Она стонала от бессилия и страха. Я всё понимал. И тоже ждал шефа. Если мать упадёт, мне одному её на кровать не уложить.
— Надо же на улицу выходить, криком кричать, делать что-то, а они по углам расползлись, как тараканы. И никто не спасёт нас, никто…
— Мам, ложись, а то совсем заболеешь. Я же ещё не поправился.
— Что у них там случилось, с Липой? — простонала мать, присаживаясь на свою постель.
— Они поругались с Андреем. Потому он и к нам переехал, — объяснил я. — Сейчас за стакан водки убивают, за кусок курицы. А ещё случай был у нас в школе…
— Русенька, не надо! — взмолилась мать, держась за сердце. — Слышать уже не могу. Где Андрей? Не пришёл ещё?
Она что, бредит? Знает же, что не пришёл. Не хватало ещё, чтобы мать в больницу отправили. Я, когда здоровый, могу один жить, а сейчас — никак. Андрею не до меня будет, и Олега в Москве нет. Надо ей капли дать или таблетку. Блин, Андрей-то где? Пора уже возвращаться.
— Нет, он не приходил. Подожди немного. Кажется, лифт шумит!
Я выбежал в прихожую, мотаясь во все стороны. Еле удалось зацепиться за угол. Нет, лифт пришёл не к нам. Меня вырвало — зря только йогурт извёл и творог. Было жалко всех — и Липку, и мать, и себя самого. Маленького Андрейку, конечно, тоже. Да и шефу не позавидуешь. Вдруг действительно сорвётся? Как Микола всё-таки смог это сделать? Сам ведь такой тощий, тихий, напуганный…
Надо матери нитроглицерин принести, и сахар не забыть. Вот, опять лифт остановился на нашем этаже. У входной двери залаял Вилька. Шеф вернулся, и ничего с ним не случилось. Сейчас он всё узнает. А потом винить себя будет, раз с Липкой поругался. Так всегда получается. Забывается всё плохое. Кажется, что умерший был самым лучшим на свете. И в его смерти виноват именно ты.

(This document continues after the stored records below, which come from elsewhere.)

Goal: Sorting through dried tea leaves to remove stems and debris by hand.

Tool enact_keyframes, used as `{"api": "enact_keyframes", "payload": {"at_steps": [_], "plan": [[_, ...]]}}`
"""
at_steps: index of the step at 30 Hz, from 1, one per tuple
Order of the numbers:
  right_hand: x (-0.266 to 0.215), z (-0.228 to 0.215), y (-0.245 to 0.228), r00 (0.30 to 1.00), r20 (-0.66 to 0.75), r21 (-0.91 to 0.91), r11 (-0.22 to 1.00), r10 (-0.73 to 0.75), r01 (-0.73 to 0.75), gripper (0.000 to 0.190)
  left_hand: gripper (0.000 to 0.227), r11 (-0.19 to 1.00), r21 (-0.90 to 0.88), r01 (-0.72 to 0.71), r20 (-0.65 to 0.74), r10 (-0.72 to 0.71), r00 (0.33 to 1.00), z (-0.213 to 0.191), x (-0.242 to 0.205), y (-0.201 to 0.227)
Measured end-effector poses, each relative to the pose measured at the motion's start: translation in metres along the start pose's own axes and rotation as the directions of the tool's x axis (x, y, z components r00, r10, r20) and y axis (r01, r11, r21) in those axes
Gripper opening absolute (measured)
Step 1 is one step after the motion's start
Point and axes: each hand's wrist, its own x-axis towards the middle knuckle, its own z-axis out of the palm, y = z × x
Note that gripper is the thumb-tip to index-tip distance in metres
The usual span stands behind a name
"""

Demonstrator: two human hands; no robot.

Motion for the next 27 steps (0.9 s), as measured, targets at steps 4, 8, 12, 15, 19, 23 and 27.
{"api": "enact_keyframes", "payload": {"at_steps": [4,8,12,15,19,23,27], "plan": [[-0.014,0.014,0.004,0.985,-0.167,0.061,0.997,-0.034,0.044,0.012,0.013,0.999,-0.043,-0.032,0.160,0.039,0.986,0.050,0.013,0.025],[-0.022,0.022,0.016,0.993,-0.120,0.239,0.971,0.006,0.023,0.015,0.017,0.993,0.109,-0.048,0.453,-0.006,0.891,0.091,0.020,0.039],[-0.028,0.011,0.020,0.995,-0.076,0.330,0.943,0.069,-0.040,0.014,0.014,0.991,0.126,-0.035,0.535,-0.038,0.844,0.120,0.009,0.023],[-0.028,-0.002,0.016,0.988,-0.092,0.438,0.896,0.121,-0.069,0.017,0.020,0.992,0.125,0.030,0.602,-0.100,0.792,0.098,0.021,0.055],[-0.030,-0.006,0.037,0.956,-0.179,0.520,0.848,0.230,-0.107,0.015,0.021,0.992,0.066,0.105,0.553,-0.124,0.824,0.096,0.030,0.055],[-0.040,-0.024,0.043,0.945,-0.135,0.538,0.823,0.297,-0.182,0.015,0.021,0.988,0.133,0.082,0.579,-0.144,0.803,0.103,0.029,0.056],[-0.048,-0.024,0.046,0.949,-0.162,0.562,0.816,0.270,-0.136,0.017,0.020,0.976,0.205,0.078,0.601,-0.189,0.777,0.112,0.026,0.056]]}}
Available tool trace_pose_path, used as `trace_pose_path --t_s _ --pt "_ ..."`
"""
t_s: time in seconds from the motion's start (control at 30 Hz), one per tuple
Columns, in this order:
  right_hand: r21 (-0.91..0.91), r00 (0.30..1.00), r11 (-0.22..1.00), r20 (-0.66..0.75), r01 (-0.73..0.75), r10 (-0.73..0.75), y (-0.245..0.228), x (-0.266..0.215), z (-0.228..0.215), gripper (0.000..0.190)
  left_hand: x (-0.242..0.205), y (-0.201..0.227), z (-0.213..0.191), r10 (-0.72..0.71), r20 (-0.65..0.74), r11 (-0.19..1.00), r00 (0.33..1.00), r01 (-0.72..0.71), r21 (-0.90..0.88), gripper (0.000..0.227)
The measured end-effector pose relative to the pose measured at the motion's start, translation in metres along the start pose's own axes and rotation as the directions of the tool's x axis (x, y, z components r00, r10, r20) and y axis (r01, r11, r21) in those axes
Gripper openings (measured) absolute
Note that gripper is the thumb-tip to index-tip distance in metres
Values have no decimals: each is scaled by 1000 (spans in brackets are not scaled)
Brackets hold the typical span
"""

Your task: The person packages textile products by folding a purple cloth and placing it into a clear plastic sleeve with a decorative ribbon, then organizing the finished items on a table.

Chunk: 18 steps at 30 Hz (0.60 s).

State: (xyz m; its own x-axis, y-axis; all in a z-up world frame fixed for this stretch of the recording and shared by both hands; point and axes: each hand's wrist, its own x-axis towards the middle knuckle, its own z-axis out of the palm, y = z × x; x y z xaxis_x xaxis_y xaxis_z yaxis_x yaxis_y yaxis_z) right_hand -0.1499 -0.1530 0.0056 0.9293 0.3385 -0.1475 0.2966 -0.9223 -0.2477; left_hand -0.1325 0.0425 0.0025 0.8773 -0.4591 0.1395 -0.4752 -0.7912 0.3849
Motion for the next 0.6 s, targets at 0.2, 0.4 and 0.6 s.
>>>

Когда я узнал, что в Мурманске скончалась прабабушка, долго шмыгал носом. Вспоминал, сколько раз нагрубил ей, как обманывал, разыгрывал по телефону. А ведь этого требовали интересы дела. Я даже хотел сам умереть, так было тоскливо. Прабабушку Машу сначала похоронили в Мурманске, а потом сообщили матери. Ветераны-однополчане подсуетились. Знали, что Татьяне будет очень трудно этим заниматься.
В замке повернулся ключ. Вилька, грязный и мокрый, ворвался в прихожую. Озирский вошёл следом — с «трубой» в руке. И я сразу понял, что шеф всё знает. Мать еле выползла из своей комнаты, держась за стенку.
— Собаку я вам доставил. — Андрей пятернёй откинул влажные волосы назад. — Сейчас еду не Пресню. Русланыч, марш в постель! Я теперь не смогу сиделкой у тебя работать.
— Андрей, ты всё знаешь? — Мать чуть не упала в обморок.
А я обрадовался, что ничего рассказывать не надо. Вот ведь какая оперативность у шефа!
— Мы «Дорожный патруль» смотрели… — начал я.
— И Гета Ронина смотрела. — Лицо Озирского было, как маска, но только в морщинах. — Позвонила мне на «трубу». Я как чувствовал, что будут новости — захватил её с собой.